Scientists have found a hidden antibiotic that is 100 times stronger against deadly germs

Antimicrobial resistance (AMR) is one of the most serious threats to global health. The World Health Organization recently warned that there are “very few antibacterials in production” and that easily detectable antibiotics have already been found. Because developing new antibiotics is expensive and offers only limited financial reward, few pharmaceutical companies invest in this vital area.

Discovering a hidden antibiotic intermediate

In a recent paper in Journal of the American Chemical SocietyResearchers from the Monash-Warwick Alliance Initiative to Combat Emerging Microbial Threats report the discovery of a powerful new antibiotic called premethylenomycin C lactone. The compound was “hiding in plain sight” as an intermediate chemical in the natural process that produces the well-known antibiotic methylenomycin A.

Professor Greg Challis, co-lead author from the Department of Chemistry at the University of Warwick and the Biomedical Discovery Institute at Monash University, explained: “Methylinomycin A was originally discovered 50 years ago, and although it has been synthesized many times, no one seems to have tested the synthetic intermediates for antimicrobial activity! By deleting the biosynthesis genes, we have discovered two previously unknown biosynthetic intermediates, both of which are far more effective antibiotics than methylenomycin A itself.”

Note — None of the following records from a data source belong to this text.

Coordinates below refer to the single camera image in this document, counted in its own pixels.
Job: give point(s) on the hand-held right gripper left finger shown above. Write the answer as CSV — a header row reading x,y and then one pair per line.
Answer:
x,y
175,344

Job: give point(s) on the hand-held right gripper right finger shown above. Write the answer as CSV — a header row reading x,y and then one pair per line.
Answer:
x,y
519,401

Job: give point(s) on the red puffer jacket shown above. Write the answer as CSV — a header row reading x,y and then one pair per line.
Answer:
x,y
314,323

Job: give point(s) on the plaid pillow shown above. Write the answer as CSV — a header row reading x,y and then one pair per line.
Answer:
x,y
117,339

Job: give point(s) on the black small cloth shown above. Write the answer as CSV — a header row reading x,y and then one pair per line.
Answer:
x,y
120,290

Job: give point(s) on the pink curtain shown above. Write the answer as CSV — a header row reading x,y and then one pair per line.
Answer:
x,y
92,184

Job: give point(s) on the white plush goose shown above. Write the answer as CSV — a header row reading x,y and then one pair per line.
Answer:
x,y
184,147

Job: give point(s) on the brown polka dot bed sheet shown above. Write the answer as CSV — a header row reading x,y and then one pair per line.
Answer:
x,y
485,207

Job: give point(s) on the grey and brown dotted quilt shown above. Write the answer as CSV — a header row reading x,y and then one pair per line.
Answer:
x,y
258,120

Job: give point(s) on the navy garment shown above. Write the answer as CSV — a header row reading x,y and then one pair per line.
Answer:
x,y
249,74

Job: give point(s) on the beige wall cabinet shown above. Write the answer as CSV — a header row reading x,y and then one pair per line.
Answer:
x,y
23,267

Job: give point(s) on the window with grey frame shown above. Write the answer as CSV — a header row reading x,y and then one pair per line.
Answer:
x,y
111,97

100x boost in antibacterial power

When tested, one of these intermediates—pre-methylenomycin C lactone—proved to be more than 100 times more active against a range of Gram-positive bacteria than methylenomycin A. It was particularly effective against a range of Gram-positive bacteria. Staphylococcus aureus and Enterococcus faecalisThese are the bacterial species responsible for methicillin resistance Staphylococcus aureus (MRSA) and resistant to vancomycin Enterococci (VRE).

Co-lead author Dr Luna Al-Khalaf, Associate Professor at the University of Warwick, said: “It is striking that the bacteria that synthesize the methylenomycin A lactone and premethylenomycin C – Streptomyces coelicolor — is a typical antibiotic-producing species that has been extensively studied since the 1950s. “Finding a new antibiotic in such a familiar organism was a real surprise.”

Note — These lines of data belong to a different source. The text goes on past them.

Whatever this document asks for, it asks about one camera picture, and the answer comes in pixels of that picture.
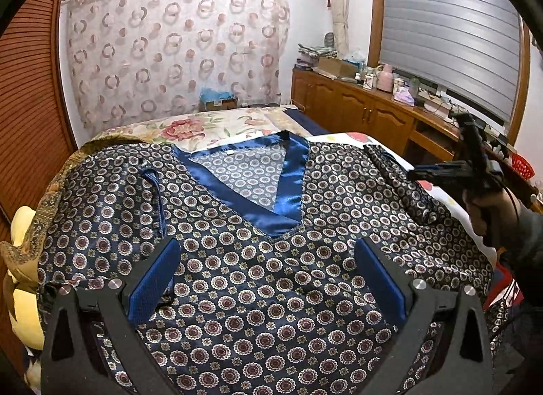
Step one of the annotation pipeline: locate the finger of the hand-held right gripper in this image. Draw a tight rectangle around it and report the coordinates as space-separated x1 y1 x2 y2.
408 161 468 187

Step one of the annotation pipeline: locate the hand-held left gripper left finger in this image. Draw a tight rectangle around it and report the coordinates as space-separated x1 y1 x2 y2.
40 239 182 395

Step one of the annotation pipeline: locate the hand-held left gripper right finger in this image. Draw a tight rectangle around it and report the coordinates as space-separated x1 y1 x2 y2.
355 239 495 395

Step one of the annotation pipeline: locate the navy patterned satin shirt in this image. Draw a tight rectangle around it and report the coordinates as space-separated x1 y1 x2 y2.
36 131 497 395

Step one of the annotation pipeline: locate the person's right hand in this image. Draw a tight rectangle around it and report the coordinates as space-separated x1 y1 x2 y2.
462 185 523 248

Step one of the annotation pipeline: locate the white red-flower bed sheet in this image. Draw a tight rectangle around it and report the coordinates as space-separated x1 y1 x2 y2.
305 132 499 260

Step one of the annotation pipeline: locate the red plastic basket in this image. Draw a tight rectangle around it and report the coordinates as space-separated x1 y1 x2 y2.
510 153 536 180

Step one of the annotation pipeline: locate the wooden sideboard cabinet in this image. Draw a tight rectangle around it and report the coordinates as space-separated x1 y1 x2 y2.
291 67 543 214

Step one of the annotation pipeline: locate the pink tissue pack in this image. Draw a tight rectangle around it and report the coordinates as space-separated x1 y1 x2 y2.
392 86 415 106

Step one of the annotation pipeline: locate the pink thermos jug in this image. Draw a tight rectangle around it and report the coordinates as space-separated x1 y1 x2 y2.
377 65 395 92

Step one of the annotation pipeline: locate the grey window blind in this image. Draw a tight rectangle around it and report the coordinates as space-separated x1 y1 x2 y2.
379 0 525 125

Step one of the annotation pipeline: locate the gold patterned cloth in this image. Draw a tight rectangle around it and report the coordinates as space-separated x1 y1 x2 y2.
0 138 147 285

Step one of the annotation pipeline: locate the yellow plush toy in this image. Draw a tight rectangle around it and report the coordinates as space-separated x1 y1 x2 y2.
2 205 45 387

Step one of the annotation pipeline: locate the navy blanket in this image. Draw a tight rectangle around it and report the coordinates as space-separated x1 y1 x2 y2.
285 108 332 138

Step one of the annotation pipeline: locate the open cardboard box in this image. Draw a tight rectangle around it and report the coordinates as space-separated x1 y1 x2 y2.
317 56 359 78

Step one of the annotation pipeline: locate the beige floral bedspread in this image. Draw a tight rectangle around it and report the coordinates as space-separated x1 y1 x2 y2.
91 105 298 153

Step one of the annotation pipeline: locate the stack of folded cloths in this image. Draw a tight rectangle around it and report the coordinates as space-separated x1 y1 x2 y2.
297 42 339 65

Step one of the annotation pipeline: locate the cardboard box with blue bag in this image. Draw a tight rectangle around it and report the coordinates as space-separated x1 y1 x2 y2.
199 87 239 113

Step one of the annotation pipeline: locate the beige window curtain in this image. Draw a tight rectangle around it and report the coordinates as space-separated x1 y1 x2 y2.
326 0 385 55

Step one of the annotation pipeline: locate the wooden louvered wardrobe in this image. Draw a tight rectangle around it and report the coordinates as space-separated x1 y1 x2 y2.
0 0 79 379

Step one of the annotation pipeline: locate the circle-print sheer curtain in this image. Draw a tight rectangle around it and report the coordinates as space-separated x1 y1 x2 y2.
61 0 291 130

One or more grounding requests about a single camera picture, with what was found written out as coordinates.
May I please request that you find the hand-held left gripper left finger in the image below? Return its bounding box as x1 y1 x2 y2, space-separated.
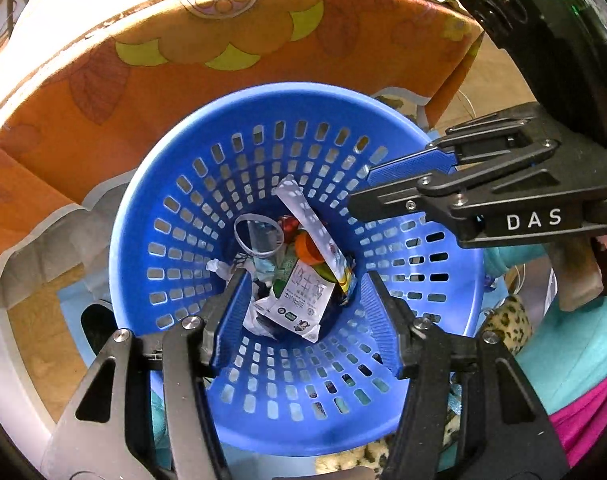
38 269 255 480

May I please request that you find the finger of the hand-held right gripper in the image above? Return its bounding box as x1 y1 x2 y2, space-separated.
346 150 557 226
367 104 561 193

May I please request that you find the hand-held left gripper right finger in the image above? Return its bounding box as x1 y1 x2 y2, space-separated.
358 271 571 480

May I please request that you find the white tissue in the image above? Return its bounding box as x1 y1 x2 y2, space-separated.
206 257 234 282

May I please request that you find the white printed snack packet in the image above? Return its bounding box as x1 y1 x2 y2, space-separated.
244 255 344 343

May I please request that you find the green snack wrapper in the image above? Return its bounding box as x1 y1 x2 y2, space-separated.
271 255 300 293

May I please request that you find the long silver white wrapper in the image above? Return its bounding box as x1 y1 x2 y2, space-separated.
275 175 355 297

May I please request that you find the clear plastic cup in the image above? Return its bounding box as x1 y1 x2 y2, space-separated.
234 212 287 261

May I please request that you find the orange bottle cap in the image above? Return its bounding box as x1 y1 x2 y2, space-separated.
296 235 325 266

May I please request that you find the blue plastic basket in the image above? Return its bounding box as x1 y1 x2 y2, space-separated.
108 82 487 443

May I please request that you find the person's right hand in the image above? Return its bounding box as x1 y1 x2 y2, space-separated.
551 235 607 312

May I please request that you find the leopard print cloth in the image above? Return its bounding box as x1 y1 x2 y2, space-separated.
314 437 401 475
481 294 534 356

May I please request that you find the light blue stool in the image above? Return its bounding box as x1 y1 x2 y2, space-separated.
58 280 117 343

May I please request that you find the teal clothing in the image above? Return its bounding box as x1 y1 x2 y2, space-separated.
483 245 607 413

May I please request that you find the pink clothing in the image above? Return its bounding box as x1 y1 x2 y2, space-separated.
548 360 607 468

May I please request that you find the orange floral tablecloth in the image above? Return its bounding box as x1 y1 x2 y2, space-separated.
0 0 484 286

She added that it seemed S.coelicolor They may have originally evolved to produce a powerful antibiotic (pre-methylenomycin C lactone), but over time they shifted toward making methylenomycin A, a weaker version that could perform a different biological role.

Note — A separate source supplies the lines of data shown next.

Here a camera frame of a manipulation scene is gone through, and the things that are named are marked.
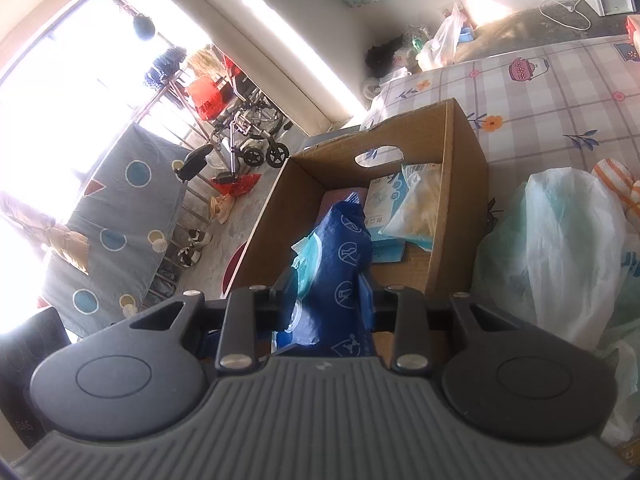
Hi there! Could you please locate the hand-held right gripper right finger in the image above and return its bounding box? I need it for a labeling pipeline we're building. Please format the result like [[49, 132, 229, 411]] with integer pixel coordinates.
[[358, 279, 507, 375]]

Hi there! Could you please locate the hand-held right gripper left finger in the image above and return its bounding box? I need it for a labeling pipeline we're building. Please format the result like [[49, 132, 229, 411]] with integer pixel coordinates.
[[127, 265, 301, 375]]

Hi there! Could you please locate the dark blue plastic packet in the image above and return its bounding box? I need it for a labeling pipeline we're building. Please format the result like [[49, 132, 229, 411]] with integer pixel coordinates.
[[272, 201, 382, 358]]

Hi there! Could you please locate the brown cardboard box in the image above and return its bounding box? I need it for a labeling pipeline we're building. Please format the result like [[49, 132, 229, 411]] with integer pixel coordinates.
[[227, 98, 490, 357]]

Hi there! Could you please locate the orange striped cloth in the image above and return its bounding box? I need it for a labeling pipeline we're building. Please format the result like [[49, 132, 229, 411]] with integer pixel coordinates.
[[591, 158, 637, 212]]

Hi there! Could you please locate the red round basin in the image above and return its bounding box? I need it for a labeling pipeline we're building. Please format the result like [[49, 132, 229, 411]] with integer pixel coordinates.
[[220, 240, 249, 297]]

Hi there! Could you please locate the white blue face mask box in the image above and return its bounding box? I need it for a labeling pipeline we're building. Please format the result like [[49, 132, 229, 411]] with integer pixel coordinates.
[[362, 172, 407, 263]]

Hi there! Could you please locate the white teal wet wipes packet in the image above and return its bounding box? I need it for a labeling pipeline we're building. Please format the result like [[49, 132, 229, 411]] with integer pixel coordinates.
[[379, 162, 443, 252]]

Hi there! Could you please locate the brown cloth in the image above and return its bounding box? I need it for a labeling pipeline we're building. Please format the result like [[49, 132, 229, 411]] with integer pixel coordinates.
[[40, 222, 92, 276]]

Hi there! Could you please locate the red plastic sheet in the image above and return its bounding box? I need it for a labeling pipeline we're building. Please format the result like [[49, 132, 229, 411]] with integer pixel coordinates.
[[210, 172, 262, 197]]

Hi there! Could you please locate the metal railing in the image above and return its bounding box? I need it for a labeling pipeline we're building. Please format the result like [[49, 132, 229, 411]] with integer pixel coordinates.
[[150, 180, 222, 302]]

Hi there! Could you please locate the grey blanket with circles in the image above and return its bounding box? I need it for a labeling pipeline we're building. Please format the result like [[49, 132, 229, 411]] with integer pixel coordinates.
[[42, 124, 193, 333]]

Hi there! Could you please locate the black padded armrest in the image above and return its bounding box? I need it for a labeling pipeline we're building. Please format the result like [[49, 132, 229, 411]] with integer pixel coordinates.
[[174, 144, 214, 182]]

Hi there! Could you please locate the wheelchair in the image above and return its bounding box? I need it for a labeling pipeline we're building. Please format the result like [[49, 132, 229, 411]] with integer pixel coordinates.
[[210, 74, 292, 170]]

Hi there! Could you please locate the red plastic bag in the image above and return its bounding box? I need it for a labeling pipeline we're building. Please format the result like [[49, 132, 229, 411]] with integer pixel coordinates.
[[186, 76, 224, 121]]

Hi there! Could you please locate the black bag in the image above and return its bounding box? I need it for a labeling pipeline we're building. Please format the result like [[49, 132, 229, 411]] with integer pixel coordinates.
[[365, 34, 407, 75]]

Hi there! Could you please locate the beige hanging cloth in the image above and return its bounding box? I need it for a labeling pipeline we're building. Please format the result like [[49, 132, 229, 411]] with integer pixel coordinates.
[[187, 47, 222, 79]]

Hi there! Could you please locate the blue hanging knit cloth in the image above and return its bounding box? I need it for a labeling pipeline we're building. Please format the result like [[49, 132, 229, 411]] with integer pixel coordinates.
[[145, 46, 187, 87]]

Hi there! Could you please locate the white knotted plastic bag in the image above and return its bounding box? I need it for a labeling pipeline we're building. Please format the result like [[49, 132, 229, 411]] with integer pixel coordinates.
[[416, 4, 469, 72]]

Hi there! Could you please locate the checked printed tablecloth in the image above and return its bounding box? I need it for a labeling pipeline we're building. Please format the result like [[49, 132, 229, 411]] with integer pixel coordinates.
[[370, 35, 640, 226]]

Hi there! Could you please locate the white cable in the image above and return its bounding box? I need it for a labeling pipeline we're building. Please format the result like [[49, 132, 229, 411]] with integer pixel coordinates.
[[539, 0, 592, 32]]

It is encouraging that the research team found no evidence of bacterial resistance to pre-methylenomycin C lactone in Enterococci Under conditions that typically lead to resistance to vancomycin. Since vancomycin is often a “last resort” treatment for these infections, this finding is a particularly hopeful sign for the treatment of VRE, which the World Health Organization classifies as a high-priority pathogen.

A new direction for antibiotic discovery

Professor Challis noted: “This discovery points to a new paradigm for antibiotic discovery. By identifying and testing intermediates in the pathways leading to diverse natural compounds, we may find powerful new antibiotics with greater resistance that will help us in the fight against antimicrobial resistance.”

The next step in developing the antibiotic will be pre-clinical testing. In a coordinated publication earlier this year in the Journal of Organic Chemistry, a team led by Monash in collaboration with the Warwick team and funded by the Monash-Warwick Alliance Initiative to Combat Threats from Superbacteria reported a scalable synthesis of pre-methylenomycin C lactone, paving the way for further research.

Professor David Lupton, Monash University School of Chemistry who led the synthesis work, says: “This synthetic pathway should enable the creation of diverse analogs that can be used to explore the structure-activity relationship and mechanism of action of the pre-methylenomycin C lactone. The Monash Antimicrobial Resistance Impact Center gives us a great platform to move forward with these promising antimicrobials.”

With its clear chemical structure, strong antibacterial potency, clear resistance conformation, and scalable production process, premethylenomycin C lactone stands out as a promising new candidate. It could ultimately help save many of the estimated 1.1 million lives lost each year due to antimicrobial resistance.